Within the above-stated framework, there is a general consistency of theme among many of the stories. Whether concerning a young boy in such a family, or an adolescent, or a young man returning to the places and people of his past, the stories often involve a much brighter than average male, bookish beyond his years, trying to make sense of and fit in with those who are earthier, less well read, and sometimes morally ambivalent and/or violent. There is a conflict at work in these stories between the character who knows he is different (and prides himself on it to the point that he often disparages others) and yet wants to belong, or at least feel acknowledged as an equal, on the terms of those with whom he lives. While Stegner was, even in his very early works, an astute observer, powerful stylist, and great at rendering a sense of place, it is the parenthetical in the previous sentence that gave me pause in these stories, because the main characters are often highly judgmental in the sense that they look down on others from the height of a perceived superior learning. This is not the Stegner of Crossing or his other acclaimed novels, a writer who was more empathetic to all of his characters.
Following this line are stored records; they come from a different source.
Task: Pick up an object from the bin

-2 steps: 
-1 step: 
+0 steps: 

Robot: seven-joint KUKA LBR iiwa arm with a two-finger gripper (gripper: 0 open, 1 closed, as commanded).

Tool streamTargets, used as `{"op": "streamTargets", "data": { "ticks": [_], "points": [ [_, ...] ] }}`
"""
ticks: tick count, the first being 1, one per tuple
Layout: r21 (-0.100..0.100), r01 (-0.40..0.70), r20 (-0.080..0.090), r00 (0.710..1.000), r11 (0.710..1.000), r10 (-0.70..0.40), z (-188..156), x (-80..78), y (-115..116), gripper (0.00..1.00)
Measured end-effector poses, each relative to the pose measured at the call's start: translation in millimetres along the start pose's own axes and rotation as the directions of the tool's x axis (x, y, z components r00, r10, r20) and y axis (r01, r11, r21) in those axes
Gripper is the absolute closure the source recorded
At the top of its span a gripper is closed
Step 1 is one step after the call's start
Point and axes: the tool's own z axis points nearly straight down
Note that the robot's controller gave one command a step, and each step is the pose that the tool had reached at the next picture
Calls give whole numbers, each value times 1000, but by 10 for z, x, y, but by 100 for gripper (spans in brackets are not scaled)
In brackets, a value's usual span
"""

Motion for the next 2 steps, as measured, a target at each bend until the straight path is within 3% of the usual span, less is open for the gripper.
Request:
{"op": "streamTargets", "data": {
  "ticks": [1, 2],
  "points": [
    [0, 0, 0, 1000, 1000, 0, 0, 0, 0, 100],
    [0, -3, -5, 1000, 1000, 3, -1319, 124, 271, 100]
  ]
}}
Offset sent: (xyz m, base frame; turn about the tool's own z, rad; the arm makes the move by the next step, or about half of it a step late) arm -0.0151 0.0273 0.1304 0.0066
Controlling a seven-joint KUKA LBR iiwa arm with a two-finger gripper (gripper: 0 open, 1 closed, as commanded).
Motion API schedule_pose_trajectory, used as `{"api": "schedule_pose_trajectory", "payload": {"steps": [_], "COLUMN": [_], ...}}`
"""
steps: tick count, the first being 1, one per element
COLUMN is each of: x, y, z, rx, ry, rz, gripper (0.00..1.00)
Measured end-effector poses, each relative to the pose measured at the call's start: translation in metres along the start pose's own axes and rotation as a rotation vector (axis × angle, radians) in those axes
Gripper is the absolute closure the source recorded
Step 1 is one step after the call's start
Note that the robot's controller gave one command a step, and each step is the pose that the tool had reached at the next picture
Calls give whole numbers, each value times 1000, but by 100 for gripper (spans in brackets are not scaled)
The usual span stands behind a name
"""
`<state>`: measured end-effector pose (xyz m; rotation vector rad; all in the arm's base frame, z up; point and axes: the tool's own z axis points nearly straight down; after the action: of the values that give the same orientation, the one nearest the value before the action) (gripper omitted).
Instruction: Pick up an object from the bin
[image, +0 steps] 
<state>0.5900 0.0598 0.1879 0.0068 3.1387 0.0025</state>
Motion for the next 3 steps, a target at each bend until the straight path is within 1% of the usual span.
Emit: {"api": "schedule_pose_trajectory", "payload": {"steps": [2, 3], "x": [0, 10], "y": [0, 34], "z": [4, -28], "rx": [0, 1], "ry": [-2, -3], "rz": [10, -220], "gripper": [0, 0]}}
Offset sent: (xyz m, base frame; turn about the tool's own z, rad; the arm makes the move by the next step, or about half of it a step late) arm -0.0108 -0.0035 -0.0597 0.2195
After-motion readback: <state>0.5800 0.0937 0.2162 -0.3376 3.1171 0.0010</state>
Stegner also states in his forward that many of the stories were written decades before their publication in this collection and, as such, some of them "reflect events, social attitudes, and even diction that now seem dated." He cites one example of a character referred to "as a Negro, not a Black, because Negro is what he was when I wrote the story." It is both a weak and inadequate apology, along the lines of "I was just raised that way," and doesn't reveal the extent to which Stegner, when writing about characters that do not belong to his own ethnic group, regularly defaults to demeaning stereotypes. In these works, he is not nearly as good at exploring and depicting the richness and contours of humanity as he is when describing physical environments.

Despite these flaws, Stegner is an accomplished storyteller, adept at pacing, scene setting, and plumbing the depths of his primary characters. Although I liked the collection for those reasons, I could not recommend it to those of my friends who are not old white guys.
Profile Image for Stephen Gallup.
Author1 book72 followers
October 15, 2016
Based on my prior exposure to Angle of Repose and The Spectator Bird , I think Wallace Stegner is a wonderful writer. I think he easily merits a spot alongside contemporaries like, say, John Steinbeck and Norman Mailer, and wish he had received similar recognition in his life. Incidentally, this collection of stories reminds me very much of a similar Steinbeck collection that I read years ago.

But having said that I'm going to confess that I am returning my copy to the library only half-read. Two stories in it are truly memorable -- "The Traveler," in which someone in rather urgent need of help discovers he can bring help to someone else, and "Goin' to Town," which dramatizes an exceedingly frustrating and disappointing childhood experience. Several pages later, a companion story provides redemption for "Goin' to Town." In fact, there are interrelationships among most if not all of these stories, almost but not quite tying them together into a larger narrative.

The trouble for me is that, having thoroughly admired a story like one of the above, I then feel underwhelmed by subsequent stories that don't quite hit the mark. Actually, I feel this way about all the collections I read; inevitably some will be better than others. Maybe that's why I've been reluctant to put my own little stories together in a collection (not that I presume any comparison with this author!).

I will probably return to try Stegner's collected stories again at some future point. But right now I'm more in the mood for a novel.